*REQUIRED WORK*: The listing is to be printed word for word, pictures omitted.

*DATA EXTRACTS*:
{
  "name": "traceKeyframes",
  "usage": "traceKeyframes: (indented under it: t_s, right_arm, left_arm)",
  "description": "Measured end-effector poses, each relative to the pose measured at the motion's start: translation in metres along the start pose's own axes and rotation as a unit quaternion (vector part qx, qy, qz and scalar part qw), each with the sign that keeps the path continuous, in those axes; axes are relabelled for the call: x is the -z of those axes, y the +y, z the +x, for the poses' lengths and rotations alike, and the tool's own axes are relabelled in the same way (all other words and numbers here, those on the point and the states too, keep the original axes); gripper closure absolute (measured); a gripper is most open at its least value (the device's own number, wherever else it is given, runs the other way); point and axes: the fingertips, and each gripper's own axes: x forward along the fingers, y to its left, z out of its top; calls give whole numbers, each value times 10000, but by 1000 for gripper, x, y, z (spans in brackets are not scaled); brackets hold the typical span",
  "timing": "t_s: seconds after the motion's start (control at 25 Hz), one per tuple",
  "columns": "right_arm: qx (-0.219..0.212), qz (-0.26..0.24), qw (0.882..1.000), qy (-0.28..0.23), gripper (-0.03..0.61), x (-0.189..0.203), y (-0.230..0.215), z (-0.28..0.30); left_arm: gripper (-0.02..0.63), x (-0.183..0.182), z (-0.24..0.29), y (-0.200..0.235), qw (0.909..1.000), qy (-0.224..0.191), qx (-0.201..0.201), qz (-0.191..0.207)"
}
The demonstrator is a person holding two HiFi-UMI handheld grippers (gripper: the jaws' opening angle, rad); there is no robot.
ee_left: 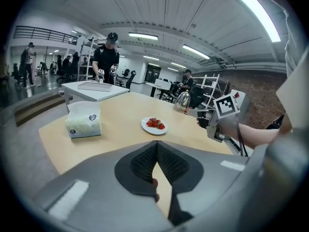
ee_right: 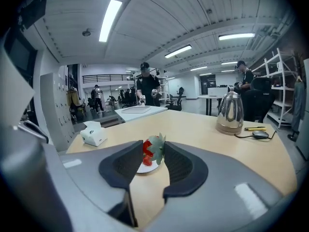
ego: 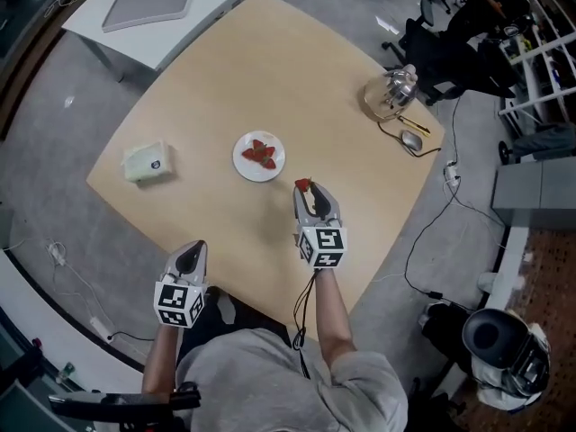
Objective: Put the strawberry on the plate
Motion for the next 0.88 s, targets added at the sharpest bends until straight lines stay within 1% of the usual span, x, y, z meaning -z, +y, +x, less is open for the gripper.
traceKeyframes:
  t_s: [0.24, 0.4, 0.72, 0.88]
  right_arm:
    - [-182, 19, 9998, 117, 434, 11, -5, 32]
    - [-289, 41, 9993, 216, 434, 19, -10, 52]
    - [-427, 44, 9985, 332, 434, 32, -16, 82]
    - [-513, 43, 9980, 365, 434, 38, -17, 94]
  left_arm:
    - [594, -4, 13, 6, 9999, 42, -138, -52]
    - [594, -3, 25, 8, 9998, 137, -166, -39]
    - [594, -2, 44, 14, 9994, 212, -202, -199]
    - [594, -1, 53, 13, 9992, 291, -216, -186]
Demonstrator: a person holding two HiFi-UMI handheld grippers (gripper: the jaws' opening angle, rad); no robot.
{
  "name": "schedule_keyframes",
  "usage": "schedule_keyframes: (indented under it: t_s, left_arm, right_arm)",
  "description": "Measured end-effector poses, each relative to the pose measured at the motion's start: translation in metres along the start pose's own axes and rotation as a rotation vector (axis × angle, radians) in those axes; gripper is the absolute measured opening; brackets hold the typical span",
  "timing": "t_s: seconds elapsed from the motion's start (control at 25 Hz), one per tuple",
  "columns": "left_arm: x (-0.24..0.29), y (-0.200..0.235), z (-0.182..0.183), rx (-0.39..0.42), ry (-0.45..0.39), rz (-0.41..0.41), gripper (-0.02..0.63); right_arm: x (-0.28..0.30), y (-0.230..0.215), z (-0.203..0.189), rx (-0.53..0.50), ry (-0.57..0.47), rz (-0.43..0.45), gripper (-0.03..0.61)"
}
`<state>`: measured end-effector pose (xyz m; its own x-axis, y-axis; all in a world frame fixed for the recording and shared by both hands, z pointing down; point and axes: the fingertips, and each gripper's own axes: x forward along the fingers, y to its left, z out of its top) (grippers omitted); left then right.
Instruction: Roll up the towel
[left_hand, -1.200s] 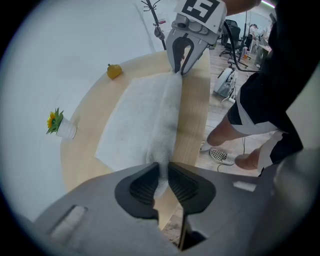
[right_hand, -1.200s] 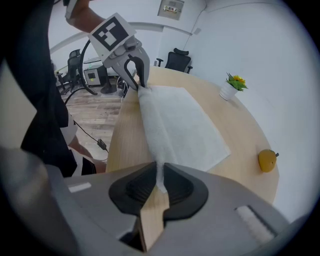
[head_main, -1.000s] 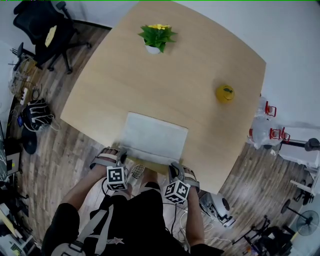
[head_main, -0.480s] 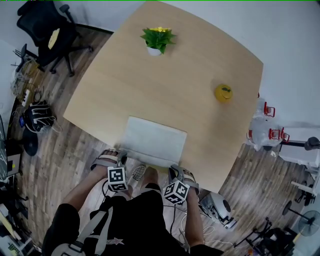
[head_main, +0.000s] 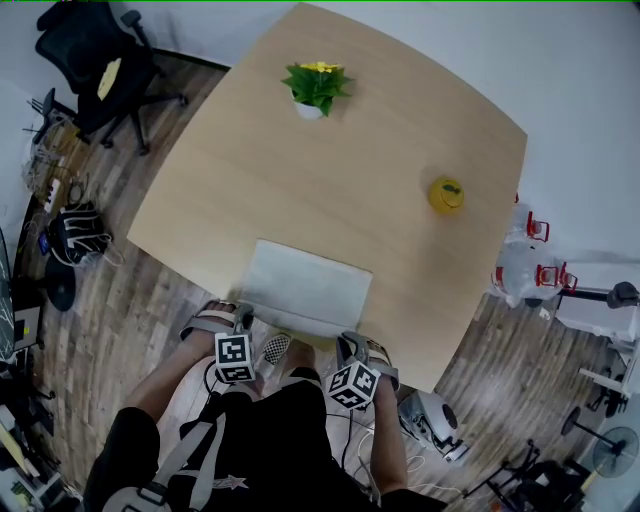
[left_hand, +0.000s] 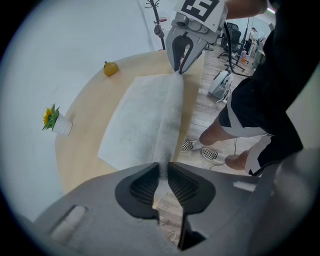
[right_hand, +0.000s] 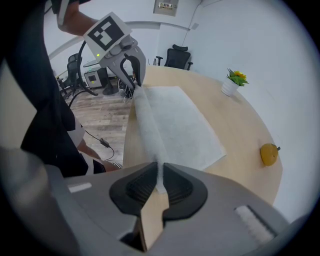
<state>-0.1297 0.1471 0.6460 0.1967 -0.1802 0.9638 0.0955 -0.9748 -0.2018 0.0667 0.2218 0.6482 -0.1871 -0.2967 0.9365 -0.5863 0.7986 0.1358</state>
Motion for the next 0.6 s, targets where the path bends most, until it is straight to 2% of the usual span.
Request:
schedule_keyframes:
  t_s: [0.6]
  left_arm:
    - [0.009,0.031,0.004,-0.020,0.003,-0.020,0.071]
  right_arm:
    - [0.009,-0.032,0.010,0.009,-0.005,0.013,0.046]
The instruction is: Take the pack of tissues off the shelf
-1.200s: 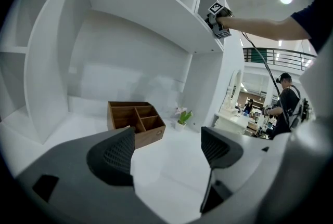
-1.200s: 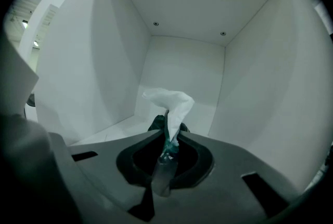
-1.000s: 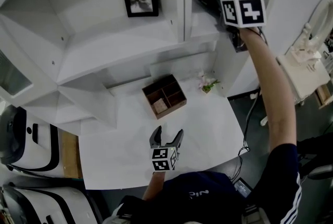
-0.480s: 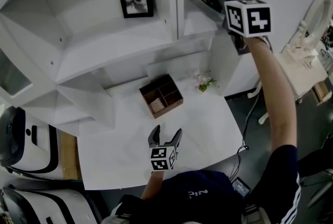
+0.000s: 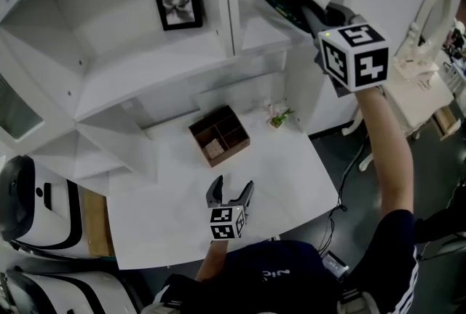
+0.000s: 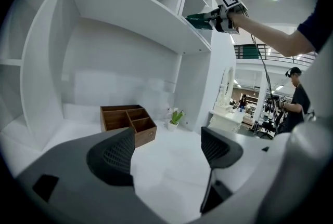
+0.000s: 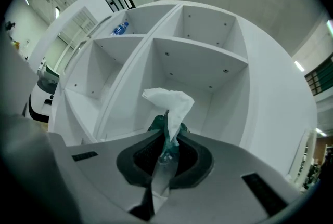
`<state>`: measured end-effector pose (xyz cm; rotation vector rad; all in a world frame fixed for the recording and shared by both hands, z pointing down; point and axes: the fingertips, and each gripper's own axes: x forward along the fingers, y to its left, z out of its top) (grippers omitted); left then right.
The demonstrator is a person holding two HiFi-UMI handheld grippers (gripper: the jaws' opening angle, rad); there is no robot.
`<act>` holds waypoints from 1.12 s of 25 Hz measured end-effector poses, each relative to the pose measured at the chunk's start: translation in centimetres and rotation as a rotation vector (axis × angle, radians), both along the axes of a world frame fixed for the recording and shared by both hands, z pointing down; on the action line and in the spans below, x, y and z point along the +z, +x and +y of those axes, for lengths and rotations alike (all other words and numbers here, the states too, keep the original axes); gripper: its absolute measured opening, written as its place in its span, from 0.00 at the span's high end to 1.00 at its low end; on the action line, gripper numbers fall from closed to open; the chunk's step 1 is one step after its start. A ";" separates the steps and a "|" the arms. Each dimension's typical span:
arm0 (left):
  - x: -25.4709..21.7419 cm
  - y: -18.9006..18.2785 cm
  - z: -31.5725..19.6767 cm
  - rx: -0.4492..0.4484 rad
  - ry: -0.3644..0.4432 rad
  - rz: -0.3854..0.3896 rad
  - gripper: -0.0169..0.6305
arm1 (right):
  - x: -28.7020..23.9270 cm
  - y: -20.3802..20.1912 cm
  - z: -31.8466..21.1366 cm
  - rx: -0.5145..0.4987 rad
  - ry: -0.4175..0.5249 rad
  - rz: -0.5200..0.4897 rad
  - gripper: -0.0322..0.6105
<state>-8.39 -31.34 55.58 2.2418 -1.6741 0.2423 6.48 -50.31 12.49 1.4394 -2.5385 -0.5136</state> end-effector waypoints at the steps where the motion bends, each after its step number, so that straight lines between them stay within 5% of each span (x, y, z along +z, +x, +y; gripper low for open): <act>1: 0.0 0.2 0.1 0.005 -0.001 -0.001 0.36 | 0.0 0.2 0.5 -0.002 0.009 0.001 0.93; 28: 1.6 2.5 3.9 0.069 -0.043 -0.058 0.36 | 5.5 3.6 10.7 -0.022 0.101 -0.005 0.93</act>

*SOLUTION TO THIS TASK*:
{
  "name": "traceKeyframes",
  "usage": "traceKeyframes: (indented under it: t_s, right_arm, left_arm)",
  "description": "Measured end-effector poses, each relative to the pose measured at the motion's start: translation in metres along the start pose's own axes and rotation as a unit quaternion (vector part qx, qy, qz and scalar part qw), each with the sign that keeps the path continuous, in those axes; axes are relabelled for the call: x is the -z of those axes, y the +y, z the +x, for the poses' lengths and rotations alike, and the tool's own axes are relabelled in the same way (all other words and numbers here, those on the point and the states too, keep the original axes); gripper closure absolute (measured); a gripper is most open at its least value (the device's own number, wherever else it is given, runs the other way); point and axes: the fingertips, and each gripper's own axes: x forward along the fingers, y to its left, z out of its top; calls give whole numbers, each value times 10000, but by 1000 for gripper, x, y, z (spans in brackets are not scaled); brackets hold the typical span",
  "timing": "t_s: seconds after the motion's start (control at 25 Hz), one per tuple",
  "columns": "right_arm: qx (-0.219..0.212), qz (-0.26..0.24), qw (0.882..1.000), qy (-0.28..0.23), gripper (-0.03..0.61), x (-0.189..0.203), y (-0.230..0.215), z (-0.28..0.30); left_arm: gripper (-0.02..0.63), x (-0.183..0.182), z (-0.24..0.29), y (-0.200..0.235), qw (0.909..1.000), qy (-0.224..0.191), qx (-0.201..0.201), qz (-0.191..0.207)"
}
The demonstrator is a person holding two HiFi-UMI handheld grippers (gripper: the jaws' opening angle, rad); there is no robot.
ee_left: 
ee_right: 
ego: 
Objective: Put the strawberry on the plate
Motion for the next 0.88 s, targets added at the sharpest bends until straight lines stay within 1% of the usual span, x, y, z meaning -z, +y, +x, less is open for the gripper.
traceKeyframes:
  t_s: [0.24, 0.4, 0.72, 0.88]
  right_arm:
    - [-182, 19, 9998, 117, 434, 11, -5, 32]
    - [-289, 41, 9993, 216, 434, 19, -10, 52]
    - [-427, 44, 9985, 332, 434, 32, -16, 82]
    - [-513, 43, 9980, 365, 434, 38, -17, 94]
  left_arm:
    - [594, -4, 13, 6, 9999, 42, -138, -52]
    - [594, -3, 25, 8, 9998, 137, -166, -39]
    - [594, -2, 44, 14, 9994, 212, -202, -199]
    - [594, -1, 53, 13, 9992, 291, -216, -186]
Demonstrator: a person holding two HiFi-UMI handheld grippers (gripper: the jaws' opening angle, rad); no robot.
{
  "name": "schedule_keyframes",
  "usage": "schedule_keyframes: (indented under it: t_s, left_arm, right_arm)",
  "description": "Measured end-effector poses, each relative to the pose measured at the motion's start: translation in metres along the start pose's own axes and rotation as a rotation vector (axis × angle, radians) in those axes; gripper is the absolute measured opening; brackets hold the typical span",
  "timing": "t_s: seconds elapsed from the motion's start (control at 25 Hz), one per tuple",
  "columns": "left_arm: x (-0.24..0.29), y (-0.200..0.235), z (-0.182..0.183), rx (-0.39..0.42), ry (-0.45..0.39), rz (-0.41..0.41), gripper (-0.02..0.63); right_arm: x (-0.28..0.30), y (-0.230..0.215), z (-0.203..0.189), rx (-0.53..0.50), ry (-0.57..0.47), rz (-0.43..0.45), gripper (-0.03..0.61)"
}
`<state>`: measured end-effector pose (xyz m; its own x-axis, y-axis; all in a world frame fixed for the recording and shared by both hands, z pointing down; point and axes: the fingertips, and each gripper's own axes: x forward along the fingers, y to its left, z out of its top) (grippers omitted); left then right.
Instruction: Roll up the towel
[left_hand, -1.200s] 
[right_hand, -1.200s] 
[head_main, -1.000s] 
[head_main, -0.480s] 
[head_main, +0.000s] 
[left_hand, +0.000s] 
[right_hand, +0.000s] 
<state>-0.1297 0.1471 0.6460 0.1967 -0.1802 0.9638 0.0955 -0.9748 -0.2018 0.0667 0.2218 0.6482 -0.1871 -0.2967 0.9365 -0.5863 0.7986 0.1358</state>
Motion for the next 0.6 s, targets where the path bends most, until it is straight to 2% of the usual span.
Request:
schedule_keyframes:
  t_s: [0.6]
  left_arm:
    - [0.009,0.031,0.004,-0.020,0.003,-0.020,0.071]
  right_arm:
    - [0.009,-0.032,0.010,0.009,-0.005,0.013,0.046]
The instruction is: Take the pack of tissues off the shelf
-1.200s: 
-1.200s: 
-1.000s: 
-0.480s: 
+0.000s: 
+0.000s: 
+0.000s: 
`<state>`: measured end-effector pose (xyz cm; rotation vector rad; all in a world frame fixed for the recording and shared by both hands, z pointing down; point and axes: the fingertips, and each gripper's own axes: x forward along the fingers, y to its left, z out of its top) (grippers omitted); left then right.
The demonstrator is a person holding two HiFi-UMI handheld grippers (gripper: the jaws' opening angle, rad); there is no robot.
`<act>` holds waypoints from 1.12 s of 25 Hz measured end-effector poses, each relative to the pose measured at the chunk's start: translation in centimetres and rotation as a rotation vector (axis × angle, radians), both along the axes of a world frame fixed for the recording and shared by both hands, z pointing down; on the action line and in the spans below, x, y and z point along the +z, +x and +y of those axes, for lengths and rotations alike (all other words and numbers here, the states too, keep the original axes); gripper: its absolute measured opening, written as its place in its span, from 0.00 at the span's high end to 1.00 at its low end; on the action line, gripper numbers fall from closed to open; the chunk's step 1 is one step after its start. A ";" separates the steps and a "|" the arms. Each dimension's typical span:
arm0 (left):
  - x: -25.4709..21.7419 cm
  - y: -18.9006..18.2785 cm
  - z: -31.5725..19.6767 cm
  - rx: -0.4492..0.4484 rad
  - ry: -0.3644..0.4432 rad
  - rz: -0.3854..0.3896 rad
  - gripper: -0.0169..0.6305
arm1 (right):
  - x: -28.7020..23.9270 cm
  - y: -20.3802..20.1912 cm
  - z: -31.8466..21.1366 cm
  - rx: -0.5145..0.4987 rad
  - ry: -0.4175..0.5249 rad
  - rz: -0.5200..0.4897 rad
  - gripper: -0.0322..0.6105
<state>-8.39 -31.34 55.58 2.2418 -1.6741 0.2423 6.48 -50.31 12.49 1.4394 -2.5385 -0.5136</state> end-effector waypoints at the steps where the motion bends, each after its step number, so that straight lines between them stay within 5% of each span (x, y, z along +z, +x, +y; gripper low for open): <act>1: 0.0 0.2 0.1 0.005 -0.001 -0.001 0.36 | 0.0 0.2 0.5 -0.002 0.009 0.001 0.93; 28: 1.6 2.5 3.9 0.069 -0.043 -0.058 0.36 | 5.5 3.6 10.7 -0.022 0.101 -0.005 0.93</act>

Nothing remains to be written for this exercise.